• _Exercise goal_
Starting at the line below holding "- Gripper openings" and stopping at the line holding "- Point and", print every line exactly, both ends included, and leave the rest out.

• _The data_
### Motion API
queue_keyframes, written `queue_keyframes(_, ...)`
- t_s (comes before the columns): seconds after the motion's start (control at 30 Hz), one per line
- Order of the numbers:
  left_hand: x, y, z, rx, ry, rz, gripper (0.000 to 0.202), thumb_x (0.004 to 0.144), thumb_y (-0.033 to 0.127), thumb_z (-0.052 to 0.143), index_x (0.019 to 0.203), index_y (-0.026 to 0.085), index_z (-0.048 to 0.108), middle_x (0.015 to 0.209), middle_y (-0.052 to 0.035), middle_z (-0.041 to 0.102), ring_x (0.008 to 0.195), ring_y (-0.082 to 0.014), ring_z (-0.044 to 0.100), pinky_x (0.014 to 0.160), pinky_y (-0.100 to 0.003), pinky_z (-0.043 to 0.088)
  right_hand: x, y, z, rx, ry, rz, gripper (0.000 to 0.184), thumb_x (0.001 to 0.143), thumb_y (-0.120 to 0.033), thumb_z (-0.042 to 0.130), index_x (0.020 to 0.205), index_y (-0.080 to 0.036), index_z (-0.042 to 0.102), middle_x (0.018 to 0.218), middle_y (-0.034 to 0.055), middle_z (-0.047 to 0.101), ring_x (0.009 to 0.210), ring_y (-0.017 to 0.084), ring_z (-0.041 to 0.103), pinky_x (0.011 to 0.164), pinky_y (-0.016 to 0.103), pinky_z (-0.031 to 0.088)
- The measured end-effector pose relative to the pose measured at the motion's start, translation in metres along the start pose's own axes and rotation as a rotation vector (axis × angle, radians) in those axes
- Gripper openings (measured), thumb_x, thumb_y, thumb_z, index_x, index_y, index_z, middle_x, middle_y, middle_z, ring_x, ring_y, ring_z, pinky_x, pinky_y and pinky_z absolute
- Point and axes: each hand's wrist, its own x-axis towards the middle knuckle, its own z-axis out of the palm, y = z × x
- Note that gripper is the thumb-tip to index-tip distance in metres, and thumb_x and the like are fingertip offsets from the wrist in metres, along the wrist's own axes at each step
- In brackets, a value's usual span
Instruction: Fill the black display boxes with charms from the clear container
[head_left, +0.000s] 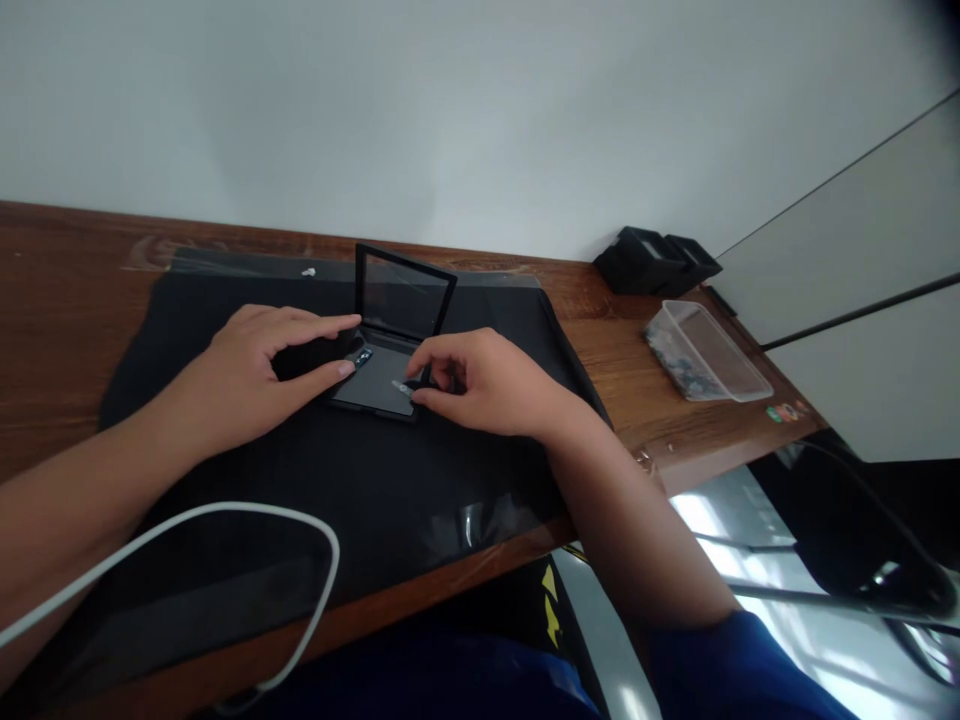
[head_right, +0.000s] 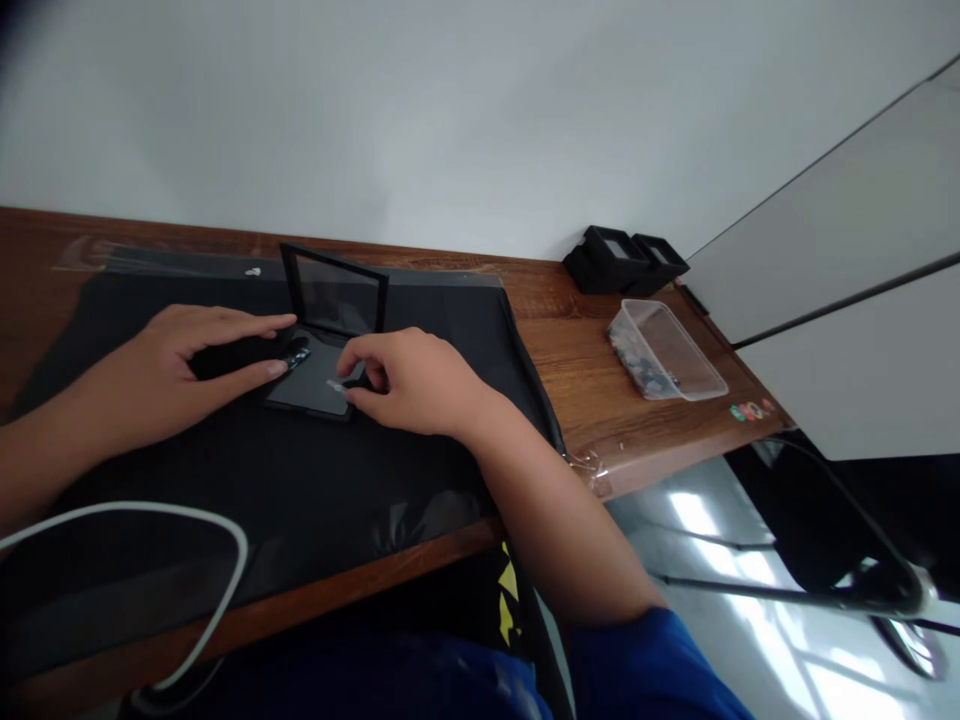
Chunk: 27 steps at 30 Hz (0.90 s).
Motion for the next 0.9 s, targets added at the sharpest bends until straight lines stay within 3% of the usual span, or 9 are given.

• _Answer box_
- Gripper openings (measured), thumb_x, thumb_y, thumb_z, index_x, index_y, index_z, middle_x, middle_y, middle_z, ring_x, ring_y, ring_z, pinky_x, pinky_y and pinky_z absolute
- Point and axes: each hand's wrist, its own x-axis towards the middle knuckle, its own z-axis out of the palm, y = z × x

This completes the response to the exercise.